Patientenrechte und Gesetzgebung
Brauchen wir ein Patientenrechtegesetz?
Wer medizinischer Hilfe bedarf, wendet sich an einen Arzt, um von ihm eine Diagnose seiner Erkrankung und die erforderliche Therapie zu erhalten. Dieser an sich einfache Tatbestand wirft auf den zweiten Blick viele Fragen auf. Welche Rechte stehen dem Patienten im Behandlungsablauf zu? Wie kann er über die Diagnose und Therapie mitentscheiden? Wie muss er über Risiken und Chancen informiert werden? Was geschieht, wenn die Behandlung nicht zum gewünschten Erfolg führt oder der Patient gar zu Schaden kommt? Und was, wenn die Kosten einer möglichen Behandlung nicht von der Krankenkasse übernommen werden?
Das Verhältnis zwischen Arzt und Patient ist durchdrungen von einer Vielzahl juristischer Fragen und rechtlicher Regelungen.

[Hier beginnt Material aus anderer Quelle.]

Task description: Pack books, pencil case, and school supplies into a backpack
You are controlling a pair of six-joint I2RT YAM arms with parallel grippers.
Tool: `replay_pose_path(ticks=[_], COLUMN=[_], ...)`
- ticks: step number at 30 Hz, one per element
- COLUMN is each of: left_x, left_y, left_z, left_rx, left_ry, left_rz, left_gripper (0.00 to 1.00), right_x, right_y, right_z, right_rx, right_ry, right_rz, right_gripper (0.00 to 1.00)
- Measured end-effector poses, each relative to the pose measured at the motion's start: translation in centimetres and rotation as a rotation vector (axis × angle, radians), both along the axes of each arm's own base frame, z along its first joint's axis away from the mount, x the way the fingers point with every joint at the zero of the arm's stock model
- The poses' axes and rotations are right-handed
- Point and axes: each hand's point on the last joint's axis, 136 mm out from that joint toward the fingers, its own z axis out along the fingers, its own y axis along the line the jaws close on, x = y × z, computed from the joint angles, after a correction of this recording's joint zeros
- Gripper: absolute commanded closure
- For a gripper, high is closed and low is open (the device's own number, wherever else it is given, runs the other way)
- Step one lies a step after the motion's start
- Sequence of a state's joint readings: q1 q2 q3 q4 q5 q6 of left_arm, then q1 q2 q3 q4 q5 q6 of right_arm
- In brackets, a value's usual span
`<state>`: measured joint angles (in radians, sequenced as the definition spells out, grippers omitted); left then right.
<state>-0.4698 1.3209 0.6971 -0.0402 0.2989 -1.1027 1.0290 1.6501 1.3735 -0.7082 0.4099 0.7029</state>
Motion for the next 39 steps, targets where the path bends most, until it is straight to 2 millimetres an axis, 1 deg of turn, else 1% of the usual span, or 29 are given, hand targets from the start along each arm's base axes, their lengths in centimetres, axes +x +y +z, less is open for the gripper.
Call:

Der Arzt unterliegt dabei der Pflicht einer gewissenhaften Diagnose und Befunderhebung sowie einer ordnungsgemäßen Durchführung der Behandlung. Dazu gehören die Aufklärung des Patienten über Risiken und Chancen der Therapiemöglichkeiten, die ordentliche Dokumentation des Behandlungsverlaufs, die sichere Organisation von Praxis- und Klinikabläufen, der Schutz der Patientendaten, die Information über möglicherweise selbst zu finanzierende Behandlungs- und Diagnosemaßnahmen und vieles mehr.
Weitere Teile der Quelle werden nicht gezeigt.